Distressed Restructurings May Have "Deferred" Private Credit Stress
A new report from Moody's Analytics Asset Management Research warns that the composition of recent private credit defaults means underlying stress has been "deferred" rather than resolved. While headline default rates are falling, the high proportion of distressed exchanges rather than hard defaults conceals unresolved credit problems.
Key Data Points
- Approximately 65% of all corporate defaults in 2025 were distressed restructurings (workouts, indenture modifications, debt-for-equity swaps, and other "soft" credit events).
- The proxy default rate for private credit ranges from 1.6% (excluding distressed exchanges) to 4.7% (including them).
- More than one in three distressed restructurings ultimately ends in either a hard default or a repeat credit event.
- Over 70% of eventual hard defaults following a distressed exchange occur within the first two years.
The Maturity Wall Problem
Borrowers that restructured in 2023 and 2024 are now entering their most vulnerable window. Post-pandemic, many distressed exchanges were able to "stick" due to a narrow but open refinancing window and lender forbearance buoyed by rate-cut expectations. Several of those conditions are now "less certain."
Rate Sensitivity
- Markets have sharply scaled back expectations for Federal Reserve rate cuts in 2026.

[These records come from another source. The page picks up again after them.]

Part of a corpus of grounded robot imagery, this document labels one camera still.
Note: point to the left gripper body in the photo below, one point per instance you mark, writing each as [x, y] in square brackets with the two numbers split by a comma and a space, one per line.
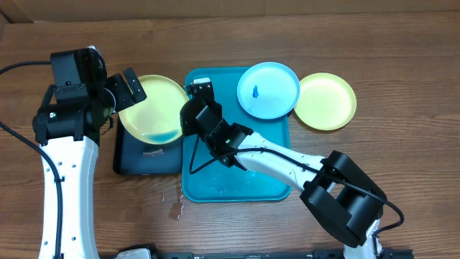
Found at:
[121, 91]

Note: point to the teal plastic tray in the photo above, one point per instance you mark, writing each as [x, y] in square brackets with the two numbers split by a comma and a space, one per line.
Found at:
[216, 182]

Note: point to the green scrubbing sponge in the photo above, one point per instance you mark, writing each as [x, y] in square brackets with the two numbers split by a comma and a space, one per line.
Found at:
[153, 153]

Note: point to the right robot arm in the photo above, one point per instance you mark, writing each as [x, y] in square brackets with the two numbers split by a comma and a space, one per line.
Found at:
[344, 200]

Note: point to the yellow-green plate front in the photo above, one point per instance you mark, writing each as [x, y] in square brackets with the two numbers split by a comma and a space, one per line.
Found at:
[156, 120]

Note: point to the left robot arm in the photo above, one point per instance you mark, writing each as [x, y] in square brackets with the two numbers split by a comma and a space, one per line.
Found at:
[67, 127]

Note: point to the light blue plate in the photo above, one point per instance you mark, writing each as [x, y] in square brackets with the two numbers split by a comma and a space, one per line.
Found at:
[268, 90]

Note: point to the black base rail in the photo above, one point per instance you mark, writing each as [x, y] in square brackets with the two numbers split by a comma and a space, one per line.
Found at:
[155, 253]

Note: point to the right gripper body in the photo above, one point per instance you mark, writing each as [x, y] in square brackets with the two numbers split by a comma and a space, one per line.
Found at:
[201, 94]

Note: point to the black plastic tray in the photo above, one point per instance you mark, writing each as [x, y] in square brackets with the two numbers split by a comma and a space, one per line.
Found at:
[129, 161]

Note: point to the yellow-green plate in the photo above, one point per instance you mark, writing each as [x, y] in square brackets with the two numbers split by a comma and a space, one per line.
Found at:
[156, 120]
[326, 102]

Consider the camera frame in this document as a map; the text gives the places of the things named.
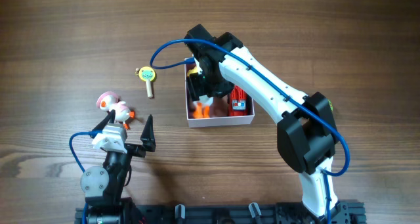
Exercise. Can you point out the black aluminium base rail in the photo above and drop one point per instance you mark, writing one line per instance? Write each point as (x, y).
(280, 213)

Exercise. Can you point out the green patterned ball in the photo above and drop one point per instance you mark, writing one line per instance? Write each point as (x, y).
(330, 105)

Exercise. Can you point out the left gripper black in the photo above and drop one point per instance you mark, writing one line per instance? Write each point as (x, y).
(132, 148)

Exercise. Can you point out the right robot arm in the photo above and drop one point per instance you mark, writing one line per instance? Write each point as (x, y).
(304, 123)

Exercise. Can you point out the pink cardboard box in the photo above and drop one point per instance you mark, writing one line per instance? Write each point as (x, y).
(218, 110)

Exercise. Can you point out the red toy fire truck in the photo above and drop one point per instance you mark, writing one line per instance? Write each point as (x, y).
(237, 102)

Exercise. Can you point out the pink white duck figurine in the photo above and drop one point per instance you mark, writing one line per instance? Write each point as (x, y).
(109, 101)

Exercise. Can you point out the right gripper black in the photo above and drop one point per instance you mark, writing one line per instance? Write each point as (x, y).
(195, 89)

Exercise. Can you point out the yellow wooden rattle toy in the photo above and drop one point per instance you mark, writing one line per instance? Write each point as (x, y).
(148, 75)

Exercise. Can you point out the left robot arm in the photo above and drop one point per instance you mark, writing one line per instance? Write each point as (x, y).
(103, 185)

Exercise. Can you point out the white yellow plush duck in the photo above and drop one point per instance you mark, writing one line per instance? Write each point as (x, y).
(202, 106)

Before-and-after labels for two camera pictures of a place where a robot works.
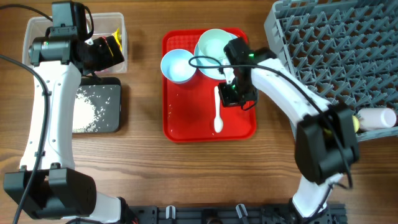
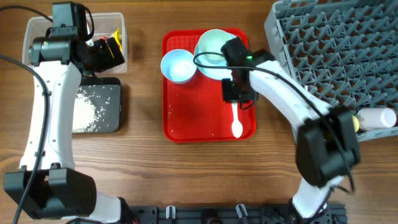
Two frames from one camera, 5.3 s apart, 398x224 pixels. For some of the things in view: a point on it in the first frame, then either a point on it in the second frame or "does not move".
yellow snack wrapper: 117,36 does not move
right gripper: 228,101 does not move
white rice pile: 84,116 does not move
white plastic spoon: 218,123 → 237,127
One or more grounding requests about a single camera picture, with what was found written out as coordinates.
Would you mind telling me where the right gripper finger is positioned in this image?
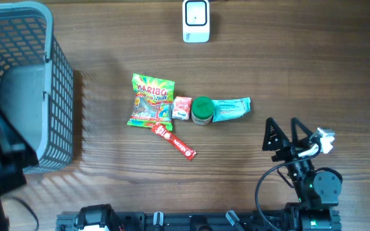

- Moody's baseline GDP growth forecast of ~1.5% sits just above historical "stall speed," below which credit events tend to accelerate.
- Renewed inflation concerns disproportionately pressure floating-rate borrowers heavily represented in private credit portfolios.
Bottom Line
"Falling default rates are real and welcome," the report states, "but the composition of those defaults, which are heavily weighted toward soft credit events that often defer rather than resolve underlying stress, means the improvement in headline numbers may be slower and more fragile than it appears."